Dua

14K 801 8
                                    

     " karena kamu sudah datang malam ini, sebaiknya kita bersenang-senang "

    " Tidaaaaaaaaaaaakkkk..... " ucapan terakhir bajingan itu selalu terngiang dikepalaku, nafasku terengah-engah bercampur isakan tangisku. Dia... dia yang selama setahun ini berada disisiku tega berbuat hal keji terhadapku, tega merebut semuanya dariku dengan paksa. Aku bergegas ke kamar mandi, berdiri di bawah guyuran shower sambil menggosok seluruh tubuhku dengan kasar hingga kulitku terasa perih tapi aku tak peduli, aku tak mau ada yang tersisa dari sentuhan bajingan itu, aku tak mau. Meski peristiwa itu sudah tiga hari berlalu tapi aku masih mengingat bagaimana tangannya menyentuh setiap lekuk tubuhku juga bibirnya yang menciumi setiap centi tubuhku dan meninggalkan banyak bekas disana. Aku jijik, jijik dengan tubuhku sendiri, aku sudah benar-benar kotor, takkan ada yang bisa menghilangkan kotoran tersebut. Tuhan.... Cabut saja nyawaku sekarang!!!!!

Satu jam berlalu dan Aku masih menangis sesenggukan meratapi nasibku, tubuhku yang sejak tadi basah kini sudah terkulai lemas di lantai kamar mandi, gigiku bergemeletukan karena menggigil kedinginan, bibirku pun rasanya sudah kaku seperti mayat hidup. Pandanganku menjelejahi seluruh isi kamar mandi berharap menemukan cairan pembersih lantai yang bisa kutenggak dan bisa menghilangkan kesakitan ini untuk selamanya tapi harapanku sia-sia karena mba Dira sudah melenyapkan semua barang-barang yang bisa membahayakan nyawaku karena aku sudah mencoba  beberapa kali untuk bunuh diri namun selalu gagal.

Tiba-tiba saja pintu kamar mandi terbuka, mataku yang sudah hampir tertutup sempat menangkap sosok itu dengan raut wajah cemas juga suaranya yang memanggil namaku dengan suara bergetar.

●●●

     " Kamu sudah bangun Diz ? " suara mba Dira membuyarkan lamunanku, aku yang sedang duduk meringkuk di dekat ranjang mendongak ke arahnya. Senyum itu masih sama, senyum penuh kehangatan yang selalu aku dapati setiap harinya, senyum yang selama ini aku anggap sebagai senyum kemunafikannya tapi kini dia berikan untuk aku yang berdosa ini.

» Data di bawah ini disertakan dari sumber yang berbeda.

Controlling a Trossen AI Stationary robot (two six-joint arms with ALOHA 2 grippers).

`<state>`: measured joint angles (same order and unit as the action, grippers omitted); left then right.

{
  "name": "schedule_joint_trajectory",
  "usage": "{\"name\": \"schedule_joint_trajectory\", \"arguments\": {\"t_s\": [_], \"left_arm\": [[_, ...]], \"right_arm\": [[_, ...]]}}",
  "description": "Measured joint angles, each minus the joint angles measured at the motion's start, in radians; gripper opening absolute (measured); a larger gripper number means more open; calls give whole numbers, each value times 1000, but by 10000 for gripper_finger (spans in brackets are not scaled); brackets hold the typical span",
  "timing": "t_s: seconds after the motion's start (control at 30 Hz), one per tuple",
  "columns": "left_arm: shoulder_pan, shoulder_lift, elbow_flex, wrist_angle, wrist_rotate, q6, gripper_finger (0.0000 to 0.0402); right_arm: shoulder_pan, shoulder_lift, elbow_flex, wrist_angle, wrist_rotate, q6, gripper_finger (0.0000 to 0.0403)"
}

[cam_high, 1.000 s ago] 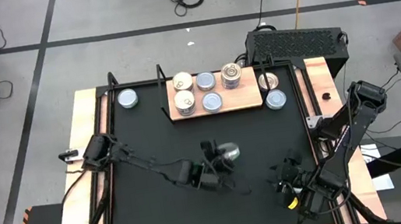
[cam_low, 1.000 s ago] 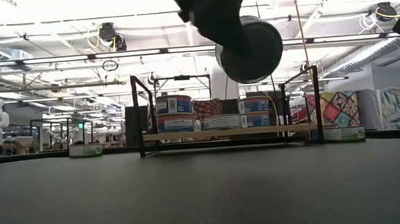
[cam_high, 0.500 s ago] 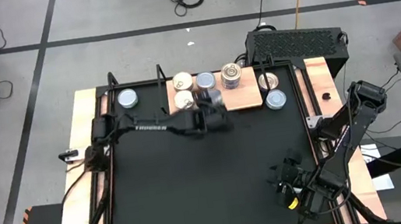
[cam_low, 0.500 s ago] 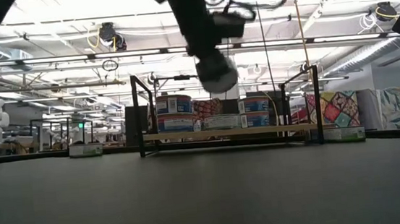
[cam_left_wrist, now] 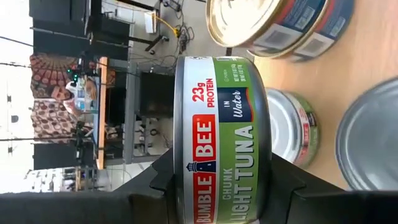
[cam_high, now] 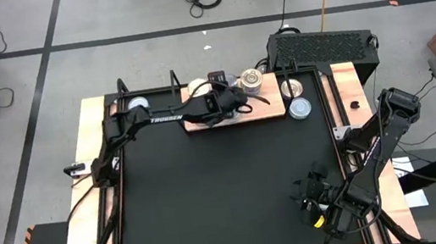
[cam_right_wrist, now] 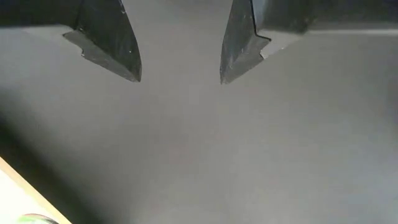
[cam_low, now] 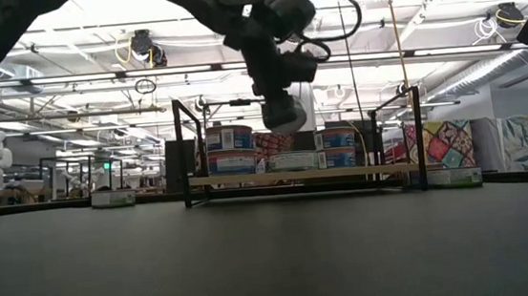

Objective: Stack canned seafood by type on shelf
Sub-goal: Stack the bottom center green tuna can on top of the green tuna can on the shelf

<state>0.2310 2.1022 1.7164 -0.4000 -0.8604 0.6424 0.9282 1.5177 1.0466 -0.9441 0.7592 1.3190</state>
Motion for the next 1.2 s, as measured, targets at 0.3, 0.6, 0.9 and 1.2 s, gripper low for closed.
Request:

Entah setan apa yang merasukiku hingga aku menyimpan kebencian terhadap saudara kandungku sendiri. Hanya karena iri melihatnya selalu dipuji oleh hampir semua orang yang mengenal keluarga kami karena kemampuan akademiknya hingga membuatnya menjadi seorang dosen termuda di Universitas Swasta di Jakarta, apalagi sejak lima tahun yang lalu dia merubah penampilannya dengan berhijab yang membuatnya semakin terlihat cantik dan anggun. Banyak pria yang berusaha mendekatinya dan tak sedikit pula ada yang berani melamar langsung ke Ayah, tapi dia selalu menolak dengan cara baik-baik tentunya.

     " Diz, kok melamun..? Sudah waktunya makan siang, kamu mau makan di bawah atau mba bawakan makan siangnya ke kamar? " Lagi-lagi mba Dira membuyarkan lamunanku, inilah yang selalu membuat aku iri padanya. Karena kebaikannya yang sama sekali tidak pernah kumiliki.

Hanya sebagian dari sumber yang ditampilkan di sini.